# Work to complete
No pictures go into the copy. Write out every line below exactly.

╭──

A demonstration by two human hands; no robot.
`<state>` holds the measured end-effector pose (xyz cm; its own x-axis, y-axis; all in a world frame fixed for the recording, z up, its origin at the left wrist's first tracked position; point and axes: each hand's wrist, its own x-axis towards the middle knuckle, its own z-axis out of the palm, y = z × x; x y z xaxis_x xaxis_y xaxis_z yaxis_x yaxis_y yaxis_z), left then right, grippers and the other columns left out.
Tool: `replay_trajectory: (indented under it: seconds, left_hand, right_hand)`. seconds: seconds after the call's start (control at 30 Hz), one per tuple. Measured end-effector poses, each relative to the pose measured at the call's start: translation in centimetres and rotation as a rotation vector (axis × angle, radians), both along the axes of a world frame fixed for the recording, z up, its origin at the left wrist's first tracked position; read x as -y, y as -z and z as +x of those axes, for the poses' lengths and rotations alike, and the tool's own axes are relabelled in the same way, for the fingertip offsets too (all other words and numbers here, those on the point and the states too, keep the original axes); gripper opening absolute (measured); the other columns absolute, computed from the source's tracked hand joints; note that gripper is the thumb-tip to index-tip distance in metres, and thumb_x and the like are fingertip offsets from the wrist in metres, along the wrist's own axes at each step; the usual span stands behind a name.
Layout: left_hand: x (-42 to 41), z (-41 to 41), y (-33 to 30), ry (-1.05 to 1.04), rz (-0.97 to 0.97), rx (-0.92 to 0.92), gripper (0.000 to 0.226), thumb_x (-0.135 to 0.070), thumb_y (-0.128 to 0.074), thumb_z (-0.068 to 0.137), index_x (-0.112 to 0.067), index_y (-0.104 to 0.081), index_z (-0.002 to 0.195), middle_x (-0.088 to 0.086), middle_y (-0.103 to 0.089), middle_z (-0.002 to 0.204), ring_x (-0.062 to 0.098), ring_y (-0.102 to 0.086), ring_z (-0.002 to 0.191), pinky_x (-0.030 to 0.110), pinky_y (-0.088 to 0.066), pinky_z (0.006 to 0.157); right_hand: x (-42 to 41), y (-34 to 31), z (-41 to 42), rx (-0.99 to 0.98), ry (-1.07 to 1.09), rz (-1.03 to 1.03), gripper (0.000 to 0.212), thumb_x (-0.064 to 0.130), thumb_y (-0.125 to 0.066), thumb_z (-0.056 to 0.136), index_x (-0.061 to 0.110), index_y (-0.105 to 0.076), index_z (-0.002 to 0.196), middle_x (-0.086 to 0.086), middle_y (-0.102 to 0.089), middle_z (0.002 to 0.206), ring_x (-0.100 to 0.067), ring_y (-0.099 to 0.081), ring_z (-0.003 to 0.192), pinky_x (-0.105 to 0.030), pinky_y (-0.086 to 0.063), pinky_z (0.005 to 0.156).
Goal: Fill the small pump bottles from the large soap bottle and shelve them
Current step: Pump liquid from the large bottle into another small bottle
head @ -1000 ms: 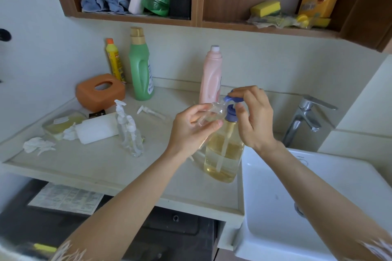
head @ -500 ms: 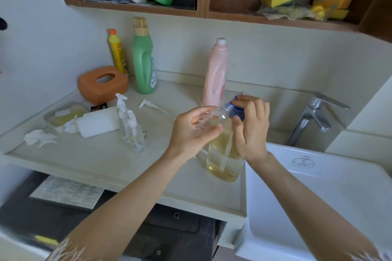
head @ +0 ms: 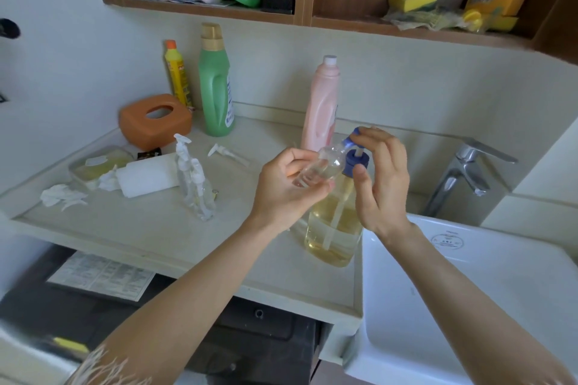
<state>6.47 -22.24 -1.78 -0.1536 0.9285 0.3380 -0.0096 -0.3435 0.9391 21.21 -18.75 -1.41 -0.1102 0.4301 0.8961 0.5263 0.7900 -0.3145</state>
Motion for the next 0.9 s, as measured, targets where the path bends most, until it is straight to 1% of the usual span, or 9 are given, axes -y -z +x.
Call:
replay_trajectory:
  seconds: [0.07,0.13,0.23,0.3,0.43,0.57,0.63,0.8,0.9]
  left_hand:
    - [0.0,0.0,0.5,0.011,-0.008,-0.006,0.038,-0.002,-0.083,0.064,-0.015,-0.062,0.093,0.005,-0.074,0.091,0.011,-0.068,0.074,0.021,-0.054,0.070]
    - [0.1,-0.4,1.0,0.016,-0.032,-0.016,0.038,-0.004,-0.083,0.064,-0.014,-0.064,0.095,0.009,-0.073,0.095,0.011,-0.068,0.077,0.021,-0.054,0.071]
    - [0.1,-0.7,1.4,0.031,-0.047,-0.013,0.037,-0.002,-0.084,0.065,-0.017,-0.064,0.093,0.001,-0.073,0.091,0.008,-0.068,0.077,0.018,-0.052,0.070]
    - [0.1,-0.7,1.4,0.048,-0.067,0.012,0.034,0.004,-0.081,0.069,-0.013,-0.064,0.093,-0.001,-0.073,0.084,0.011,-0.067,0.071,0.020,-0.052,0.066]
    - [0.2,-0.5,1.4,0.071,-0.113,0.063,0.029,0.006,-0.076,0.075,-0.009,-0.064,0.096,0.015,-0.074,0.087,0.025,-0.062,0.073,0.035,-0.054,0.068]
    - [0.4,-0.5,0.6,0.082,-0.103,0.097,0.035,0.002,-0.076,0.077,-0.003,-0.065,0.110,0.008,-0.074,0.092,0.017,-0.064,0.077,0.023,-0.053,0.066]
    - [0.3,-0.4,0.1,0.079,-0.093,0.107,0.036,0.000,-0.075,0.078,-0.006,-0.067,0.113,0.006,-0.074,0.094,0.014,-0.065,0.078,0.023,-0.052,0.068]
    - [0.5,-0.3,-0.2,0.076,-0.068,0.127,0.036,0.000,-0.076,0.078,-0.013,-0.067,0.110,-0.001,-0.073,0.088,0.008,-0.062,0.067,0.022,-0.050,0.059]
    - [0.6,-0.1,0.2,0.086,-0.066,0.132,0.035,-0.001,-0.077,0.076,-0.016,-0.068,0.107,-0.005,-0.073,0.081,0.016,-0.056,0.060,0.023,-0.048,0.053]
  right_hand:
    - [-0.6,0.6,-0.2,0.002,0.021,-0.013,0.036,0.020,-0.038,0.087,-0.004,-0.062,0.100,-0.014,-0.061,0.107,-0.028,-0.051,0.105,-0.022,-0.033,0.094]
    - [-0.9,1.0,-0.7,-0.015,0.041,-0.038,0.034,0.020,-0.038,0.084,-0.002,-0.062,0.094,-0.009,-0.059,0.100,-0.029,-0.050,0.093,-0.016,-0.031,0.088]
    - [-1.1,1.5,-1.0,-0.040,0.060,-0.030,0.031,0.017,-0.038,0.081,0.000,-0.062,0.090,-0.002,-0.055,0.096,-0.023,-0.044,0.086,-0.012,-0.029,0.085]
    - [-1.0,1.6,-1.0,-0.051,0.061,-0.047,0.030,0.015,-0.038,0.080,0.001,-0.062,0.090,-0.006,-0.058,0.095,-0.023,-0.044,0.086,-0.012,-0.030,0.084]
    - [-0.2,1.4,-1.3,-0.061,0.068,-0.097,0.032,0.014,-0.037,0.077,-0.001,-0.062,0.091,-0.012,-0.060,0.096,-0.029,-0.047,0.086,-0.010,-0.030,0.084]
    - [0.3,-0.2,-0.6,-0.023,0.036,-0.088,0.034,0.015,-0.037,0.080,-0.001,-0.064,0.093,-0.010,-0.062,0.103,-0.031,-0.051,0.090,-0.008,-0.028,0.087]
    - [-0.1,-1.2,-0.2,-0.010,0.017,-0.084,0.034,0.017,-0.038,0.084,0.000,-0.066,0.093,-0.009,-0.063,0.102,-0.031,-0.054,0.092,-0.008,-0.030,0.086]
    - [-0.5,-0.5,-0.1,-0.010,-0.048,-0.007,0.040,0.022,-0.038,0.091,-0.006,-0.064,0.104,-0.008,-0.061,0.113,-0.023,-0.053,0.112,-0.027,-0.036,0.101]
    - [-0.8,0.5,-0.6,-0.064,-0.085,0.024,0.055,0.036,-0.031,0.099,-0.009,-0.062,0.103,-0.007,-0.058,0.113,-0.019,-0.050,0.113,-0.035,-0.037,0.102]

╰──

# Solved problem
A demonstration by two human hands; no robot.
`<state>` holds the measured end-effector pose (xyz cm; its own x-axis, y-axis; all in a world frame fixed for the recording, z up, its origin at the left wrist's first tracked position; point and axes: each hand's wrist, its own x-axis towards the middle knuckle, its own z-axis out of the palm, y = z × x; x y z xaxis_x xaxis_y xaxis_z yaxis_x yaxis_y yaxis_z), left then right, grippers and the other columns left out.
Tool: `replay_trajectory: (indented under it: seconds, left_hand, right_hand)`. seconds: seconds after the call's start (control at 30 Hz), one per tuple. Measured end-effector poses, each relative to the pose measured at the call's start: translation in centimetres and rotation as a rotation vector (axis × angle, radians), both along the axes of a world frame fixed for the recording, z up, its origin at the left wrist's first tracked position; read x as -y, y as -z and z as +x of those axes, for the poses' lengths and rotations alike, and the tool's own axes are relabelled in the same way, for the fingertip offsets too (all other words and numbers here, those on the point and the states too, keep the original axes); gripper opening absolute (measured); the other columns absolute, computed from the source's tracked hand joints; note that gripper is the thumb-tip to index-tip distance in metres, and thumb_x and the like are fingertip offsets from the wrist in metres, along the wrist's own axes at each step; the usual span stands behind a name.
Layout: left_hand: x (-42 to 41), z (-41 to 41), y (-33 to 30), ry (-1.05 to 1.04), rz (-0.97 to 0.97), rx (-0.92 to 0.92), gripper (0.000 to 0.226), thumb_x (-0.135 to 0.070), thumb_y (-0.128 to 0.074), thumb_z (-0.068 to 0.137), index_x (-0.112 to 0.067), index_y (-0.104 to 0.081), index_z (-0.002 to 0.195), middle_x (-0.088 to 0.086), middle_y (-0.103 to 0.089), middle_z (-0.002 to 0.204), ring_x (-0.062 to 0.098), ring_y (-0.102 to 0.086), ring_z (-0.002 to 0.191), pinky_x (-0.030 to 0.110), pinky_y (-0.088 to 0.066), pinky_z (0.006 to 0.157); right_hand: x (-42 to 41), y (-34 to 31), z (-41 to 42), rx (-0.99 to 0.98), ry (-1.07 to 1.09), rz (-1.03 to 1.03), gripper (0.000 to 0.212), thumb_x (-0.064 to 0.130), thumb_y (-0.125 to 0.066), thumb_z (-0.056 to 0.136), index_x (-0.061 to 0.110), index_y (-0.105 to 0.076), index_z (-0.002 to 0.196), middle_x (-0.086 to 0.086), middle_y (-0.102 to 0.089), middle_z (0.002 to 0.206), ring_x (-0.100 to 0.067), ring_y (-0.099 to 0.081), ring_z (-0.003 to 0.192), pinky_x (-0.105 to 0.030), pinky_y (-0.086 to 0.063), pinky_z (0.005 to 0.156).
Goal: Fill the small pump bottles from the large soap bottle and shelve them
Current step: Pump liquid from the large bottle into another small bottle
head @ -1000 ms: 
head @ -500 ms: 
head @ +0 ms: 
<state>6.47 -22.24 -1.78 -0.1536 0.9285 0.3380 -0.0096 -0.3435 0.9391 21.21 -18.75 -1.41 -0.1102 0.4301 0.8961 0.5263 0.7900 -0.3145</state>
Motion for the next 0.9 s, as measured, targets where the path bends most, until it is straight to 1% of the usual span, or 9 are given, axes -y -z +x.
Call:
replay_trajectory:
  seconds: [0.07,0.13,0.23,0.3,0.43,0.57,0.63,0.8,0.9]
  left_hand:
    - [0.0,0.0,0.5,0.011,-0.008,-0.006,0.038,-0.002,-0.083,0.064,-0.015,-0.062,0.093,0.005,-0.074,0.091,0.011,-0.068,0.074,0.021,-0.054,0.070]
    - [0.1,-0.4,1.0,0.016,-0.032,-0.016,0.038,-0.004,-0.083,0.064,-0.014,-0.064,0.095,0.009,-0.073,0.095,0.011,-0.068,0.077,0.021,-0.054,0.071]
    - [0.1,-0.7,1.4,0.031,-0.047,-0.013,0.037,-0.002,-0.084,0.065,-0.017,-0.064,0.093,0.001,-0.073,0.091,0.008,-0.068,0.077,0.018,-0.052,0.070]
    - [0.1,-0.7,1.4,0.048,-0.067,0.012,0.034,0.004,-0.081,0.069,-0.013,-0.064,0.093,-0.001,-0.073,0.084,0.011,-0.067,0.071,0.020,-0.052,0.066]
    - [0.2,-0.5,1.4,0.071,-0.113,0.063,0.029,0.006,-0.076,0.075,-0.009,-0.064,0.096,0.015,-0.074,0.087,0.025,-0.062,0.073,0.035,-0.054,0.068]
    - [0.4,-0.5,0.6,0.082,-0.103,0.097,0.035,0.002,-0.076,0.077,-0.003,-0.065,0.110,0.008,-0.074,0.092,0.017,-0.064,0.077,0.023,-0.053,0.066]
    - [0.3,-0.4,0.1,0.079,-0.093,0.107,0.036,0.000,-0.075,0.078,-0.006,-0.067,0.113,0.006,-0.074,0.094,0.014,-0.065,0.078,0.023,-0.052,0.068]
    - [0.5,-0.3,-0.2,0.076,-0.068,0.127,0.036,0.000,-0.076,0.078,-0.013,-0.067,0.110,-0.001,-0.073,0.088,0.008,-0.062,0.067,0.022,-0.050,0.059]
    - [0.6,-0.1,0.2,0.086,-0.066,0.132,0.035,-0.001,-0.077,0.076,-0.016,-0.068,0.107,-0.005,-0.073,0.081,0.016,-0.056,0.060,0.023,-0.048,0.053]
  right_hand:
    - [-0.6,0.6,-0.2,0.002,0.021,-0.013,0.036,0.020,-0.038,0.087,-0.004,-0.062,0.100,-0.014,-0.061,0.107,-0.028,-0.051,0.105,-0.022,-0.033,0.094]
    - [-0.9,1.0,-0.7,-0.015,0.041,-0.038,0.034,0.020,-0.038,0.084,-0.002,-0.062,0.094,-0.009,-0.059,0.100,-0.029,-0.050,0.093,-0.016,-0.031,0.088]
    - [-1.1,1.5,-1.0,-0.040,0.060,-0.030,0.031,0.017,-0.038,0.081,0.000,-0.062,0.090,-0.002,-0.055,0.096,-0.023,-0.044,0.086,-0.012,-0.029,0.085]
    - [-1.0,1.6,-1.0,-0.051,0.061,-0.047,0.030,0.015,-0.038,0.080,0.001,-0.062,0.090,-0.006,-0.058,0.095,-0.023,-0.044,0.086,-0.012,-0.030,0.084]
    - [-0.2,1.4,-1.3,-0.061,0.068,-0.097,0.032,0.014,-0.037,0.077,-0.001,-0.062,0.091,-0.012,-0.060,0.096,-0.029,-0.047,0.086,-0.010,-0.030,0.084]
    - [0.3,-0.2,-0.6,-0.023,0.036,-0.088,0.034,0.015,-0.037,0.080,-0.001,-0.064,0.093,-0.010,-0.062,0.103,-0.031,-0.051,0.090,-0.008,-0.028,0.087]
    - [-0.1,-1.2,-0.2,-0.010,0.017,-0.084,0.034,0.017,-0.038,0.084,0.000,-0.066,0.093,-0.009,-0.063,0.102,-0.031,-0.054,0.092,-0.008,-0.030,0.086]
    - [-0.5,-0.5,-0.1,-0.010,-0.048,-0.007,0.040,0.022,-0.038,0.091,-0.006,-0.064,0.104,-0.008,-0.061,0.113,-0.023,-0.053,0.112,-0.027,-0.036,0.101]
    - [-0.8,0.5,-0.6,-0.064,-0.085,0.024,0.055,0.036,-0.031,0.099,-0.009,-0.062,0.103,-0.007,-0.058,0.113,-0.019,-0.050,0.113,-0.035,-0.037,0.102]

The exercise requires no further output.